>>>
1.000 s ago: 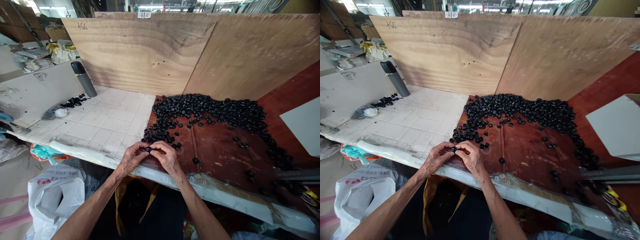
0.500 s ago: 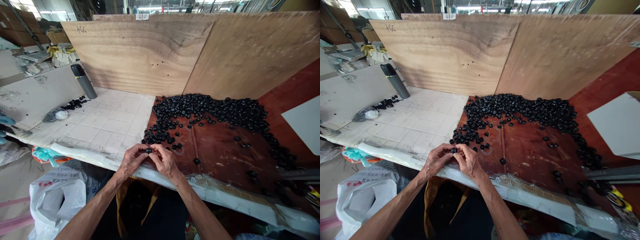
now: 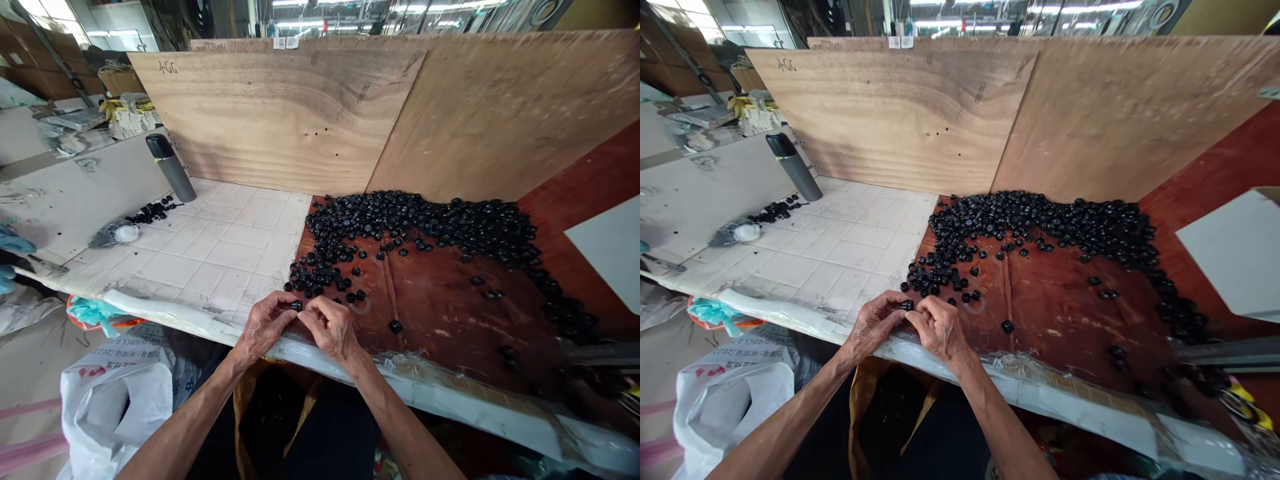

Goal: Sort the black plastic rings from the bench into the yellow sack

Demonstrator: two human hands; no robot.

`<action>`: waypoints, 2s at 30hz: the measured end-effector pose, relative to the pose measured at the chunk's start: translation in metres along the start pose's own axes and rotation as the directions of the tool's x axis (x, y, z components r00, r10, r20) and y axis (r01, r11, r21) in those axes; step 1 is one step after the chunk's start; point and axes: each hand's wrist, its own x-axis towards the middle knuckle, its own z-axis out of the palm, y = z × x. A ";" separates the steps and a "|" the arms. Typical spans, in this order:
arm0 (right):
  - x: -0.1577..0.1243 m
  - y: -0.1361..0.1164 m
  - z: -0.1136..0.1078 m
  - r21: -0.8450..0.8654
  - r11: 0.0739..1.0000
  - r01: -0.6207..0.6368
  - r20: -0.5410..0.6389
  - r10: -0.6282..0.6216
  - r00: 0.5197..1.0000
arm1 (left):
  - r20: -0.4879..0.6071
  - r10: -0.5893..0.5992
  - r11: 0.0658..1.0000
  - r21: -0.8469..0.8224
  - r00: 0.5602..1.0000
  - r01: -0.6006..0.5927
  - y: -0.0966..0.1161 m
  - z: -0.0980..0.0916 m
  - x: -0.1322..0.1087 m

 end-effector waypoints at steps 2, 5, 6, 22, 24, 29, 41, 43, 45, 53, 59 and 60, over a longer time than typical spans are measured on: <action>0.000 0.001 0.000 0.039 0.999 0.010 -0.006 -0.010 1.000 | 0.022 0.009 1.000 -0.006 1.000 -0.009 0.003 0.000 0.000; 0.002 0.003 -0.001 0.040 0.999 0.002 -0.006 -0.002 1.000 | 0.055 0.018 1.000 0.002 0.998 -0.019 0.010 0.000 -0.001; 0.003 0.002 -0.001 0.040 0.999 -0.009 -0.014 0.009 1.000 | 0.057 0.016 1.000 0.014 0.998 -0.017 0.012 0.001 -0.004; -0.038 -0.026 0.001 0.013 0.915 -0.404 -0.021 0.404 0.915 | 0.280 -0.006 0.871 0.474 0.960 -0.133 0.035 -0.017 -0.048; -0.020 -0.007 -0.005 -0.171 0.958 -0.231 -0.088 0.219 0.972 | 0.074 0.042 0.844 0.530 0.996 -0.075 0.029 -0.011 -0.017; 0.011 0.021 0.014 -0.438 0.891 -0.121 -0.038 0.116 0.992 | -0.089 0.098 0.686 0.727 0.991 -0.003 0.004 0.009 0.045; 0.009 0.037 0.012 -0.450 0.859 -0.245 -0.211 0.164 0.964 | -0.066 0.144 0.667 0.743 0.987 -0.048 -0.012 0.011 0.039; 0.009 0.036 0.013 -0.443 0.866 -0.231 -0.197 0.157 0.968 | -0.074 0.137 0.628 0.778 0.988 -0.029 -0.014 0.015 0.042; 0.008 0.034 0.012 -0.427 0.884 -0.190 -0.179 0.123 0.976 | -0.062 0.131 0.596 0.803 0.989 -0.029 -0.013 0.018 0.044; 0.006 0.025 0.008 -0.403 0.914 -0.036 -0.003 0.038 0.999 | 0.024 0.132 0.598 0.795 0.991 -0.099 -0.004 0.019 0.037; 0.010 0.023 0.005 -0.050 0.998 -0.045 -0.104 0.039 0.994 | 0.005 0.220 0.684 0.712 0.976 -0.158 -0.010 0.012 0.028; 0.010 0.022 0.005 0.005 0.999 -0.040 -0.099 0.040 0.994 | 0.006 0.216 0.706 0.689 0.976 -0.161 -0.010 0.011 0.027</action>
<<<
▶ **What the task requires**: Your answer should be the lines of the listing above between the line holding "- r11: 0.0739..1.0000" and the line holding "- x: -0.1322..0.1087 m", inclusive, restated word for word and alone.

▶ **Task answer**:
  - r11: 0.0739..1.0000
  - r01: -0.6207..0.6368
  - r20: -0.5410..0.6389
  - r10: -0.6282..0.6216
  - r00: 0.5197..1.0000
arm1 (left):
  - r20: -0.4879..0.6071
  - r10: -0.5893..0.5992
  - r11: 0.0658..1.0000
  - r21: -0.8469..0.8224
  - r00: 0.5602..1.0000
  - r01: -0.6006..0.5927
  - y: -0.0966..0.1161 m
  - z: -0.0980..0.0916 m
  - x: -0.1322..0.1087 m

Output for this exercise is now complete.